• **Extracted material**
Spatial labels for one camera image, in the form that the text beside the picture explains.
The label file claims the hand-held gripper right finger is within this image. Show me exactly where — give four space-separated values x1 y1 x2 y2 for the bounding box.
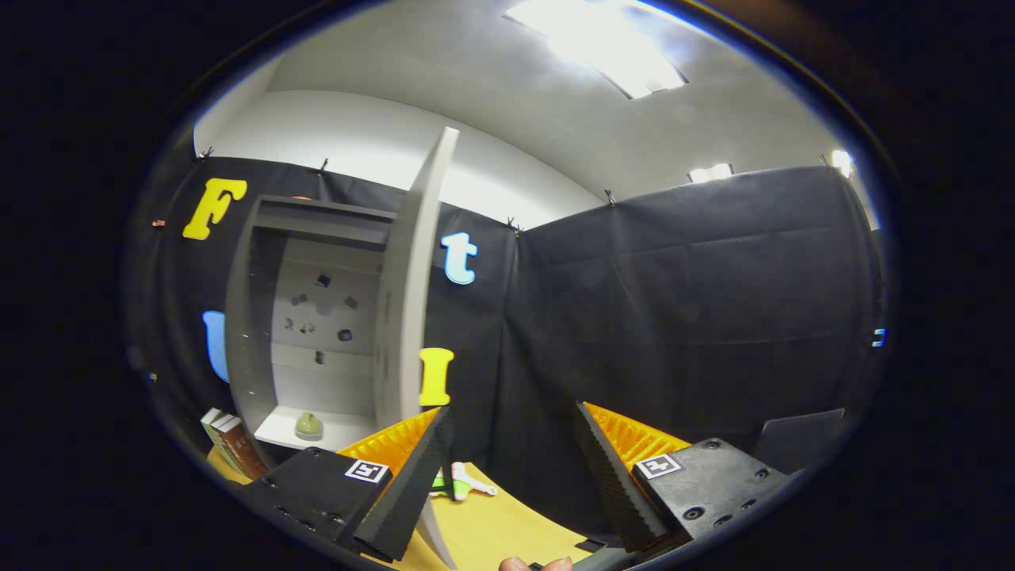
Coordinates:
573 400 803 556

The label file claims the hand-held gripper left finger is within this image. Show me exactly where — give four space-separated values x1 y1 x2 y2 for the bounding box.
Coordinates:
236 406 458 564

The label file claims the white green plastic object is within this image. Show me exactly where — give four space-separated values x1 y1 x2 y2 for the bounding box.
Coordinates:
428 462 499 502

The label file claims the white cabinet shelf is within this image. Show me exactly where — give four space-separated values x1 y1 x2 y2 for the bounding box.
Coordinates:
254 405 378 454

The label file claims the brown book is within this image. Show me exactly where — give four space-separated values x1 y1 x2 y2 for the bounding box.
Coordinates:
213 414 269 481

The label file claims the black backdrop cloth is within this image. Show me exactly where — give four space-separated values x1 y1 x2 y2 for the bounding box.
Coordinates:
127 155 885 548

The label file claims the dark grey panel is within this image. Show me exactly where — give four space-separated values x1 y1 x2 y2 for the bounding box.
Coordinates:
752 408 847 478

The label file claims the dark grey cabinet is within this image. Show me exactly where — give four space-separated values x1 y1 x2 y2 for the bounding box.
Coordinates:
224 194 399 470

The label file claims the ceiling light panel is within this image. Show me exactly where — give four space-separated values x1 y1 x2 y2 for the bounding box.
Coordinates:
504 0 689 101

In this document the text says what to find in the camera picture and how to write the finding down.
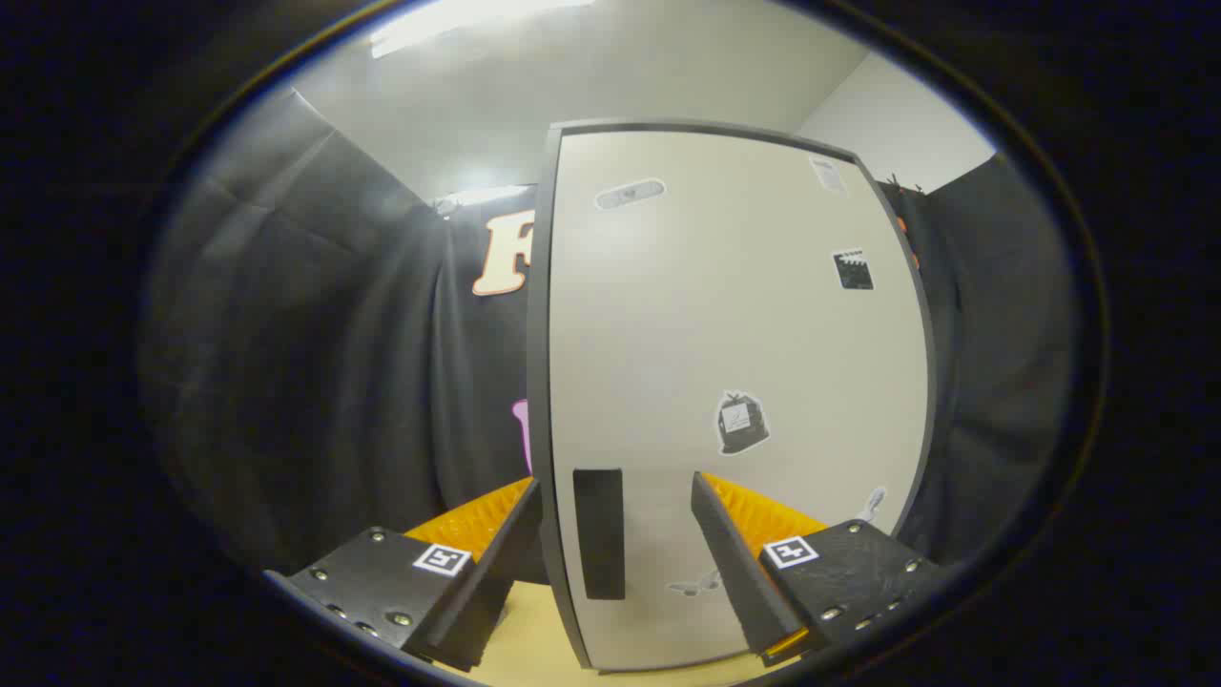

• **Requirement**
Only the lines that contain the word "picture" should be copied from the material.

• **Exercise output**
Spatial labels for one camera image, in the form that the text beside the picture explains.
In this document the text says what to find in the camera picture and how to write the finding down.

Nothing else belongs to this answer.